Category: Frequency Bands
Related to: Ka-Band, V-Band, mmWave, 77 GHz, Radar
Units: GHz

Understanding W-Band

W-band represents the frontier of practical millimeter-wave technology. Components at these frequencies require precision machining, specialized semiconductor processes, and careful system design. However, the rewards are significant: centimeter-level range resolution for radar, multi-gigabit data rates for communications, and millimeter-level imaging resolution.

W-Band Applications

  • Automotive radar (76-81 GHz): ADAS and autonomous driving sensors. The dominant commercial application, with millions of units shipped annually.
  • Communications (71-76, 81-86 GHz): Licensed E-band point-to-point links with 10 Gbps+ capacity over 1-3 km distances.
  • Radio astronomy (86-92 GHz): Molecular spectroscopy and continuum observations.
  • Security imaging (94 GHz): Through-clothing detection without ionizing radiation.

W-Band Hardware

  • Waveguide: WR-10 (0.100 x 0.050 inches). Extremely small; requires precision manufacturing.
  • Connectors: 1.0mm (W-connector) for coaxial, or direct waveguide flanges.
  • Amplifiers: GaAs mHEMT and InP HEMT MMICs achieve 20-30 dB gain and 2-4 dB noise figure.
W-band: 75 - 110 GHz
Wavelength: 2.7 - 4.0 mm

WR-10 waveguide:
Dimensions: 2.54 x 1.27 mm
TE10 cutoff: 59.01 GHz

FSPL at 94 GHz, 100 m: 111.9 dB
Atmospheric loss: ~0.4 dB/km (clear air, 94 GHz window)
Common Questions

Frequently Asked Questions

What is W-band?

W-band covers 75-110 GHz in the millimeter-wave spectrum. It is used for automotive radar (77 GHz), high-capacity communications (E-band at 71-86 GHz), security imaging (94 GHz), and radio astronomy. WR-10 is the standard waveguide size.

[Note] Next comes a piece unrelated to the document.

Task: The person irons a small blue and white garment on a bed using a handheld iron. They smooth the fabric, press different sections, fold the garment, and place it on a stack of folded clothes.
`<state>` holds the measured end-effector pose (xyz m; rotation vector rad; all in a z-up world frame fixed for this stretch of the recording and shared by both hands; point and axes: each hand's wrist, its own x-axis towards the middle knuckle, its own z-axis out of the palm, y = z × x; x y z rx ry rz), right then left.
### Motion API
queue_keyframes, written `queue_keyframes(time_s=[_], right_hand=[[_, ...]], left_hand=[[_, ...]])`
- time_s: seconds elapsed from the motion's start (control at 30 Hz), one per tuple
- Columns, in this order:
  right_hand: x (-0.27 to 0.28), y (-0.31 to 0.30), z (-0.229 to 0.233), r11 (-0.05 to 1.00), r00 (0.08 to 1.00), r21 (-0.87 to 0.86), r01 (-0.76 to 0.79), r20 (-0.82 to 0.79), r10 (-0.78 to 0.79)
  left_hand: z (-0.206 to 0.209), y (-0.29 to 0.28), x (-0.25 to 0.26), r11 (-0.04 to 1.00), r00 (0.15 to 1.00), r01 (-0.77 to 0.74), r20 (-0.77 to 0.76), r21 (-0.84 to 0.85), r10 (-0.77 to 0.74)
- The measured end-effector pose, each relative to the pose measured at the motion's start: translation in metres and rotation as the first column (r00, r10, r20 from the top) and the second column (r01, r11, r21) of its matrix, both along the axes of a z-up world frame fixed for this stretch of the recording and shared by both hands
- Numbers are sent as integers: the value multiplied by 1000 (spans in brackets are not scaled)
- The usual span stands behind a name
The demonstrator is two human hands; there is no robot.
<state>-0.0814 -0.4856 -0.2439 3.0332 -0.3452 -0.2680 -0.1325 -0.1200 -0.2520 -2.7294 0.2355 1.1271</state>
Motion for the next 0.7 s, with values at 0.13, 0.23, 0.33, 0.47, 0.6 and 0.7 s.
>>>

Why is 94 GHz used for imaging?

94 GHz falls in an atmospheric transmission window with relatively low absorption (~0.4 dB/km). At this frequency, human body clothing material is partially transparent while metallic objects reflect strongly, enabling concealed weapons detection without ionizing radiation.

What challenges exist at W-band?

Components are physically tiny (WR-10 waveguide is only 2.54 mm wide), requiring precision machining. Path loss is high. Semiconductor gain and output power are limited compared to lower bands. Connectors and transitions must be carefully designed to avoid moding and excessive loss.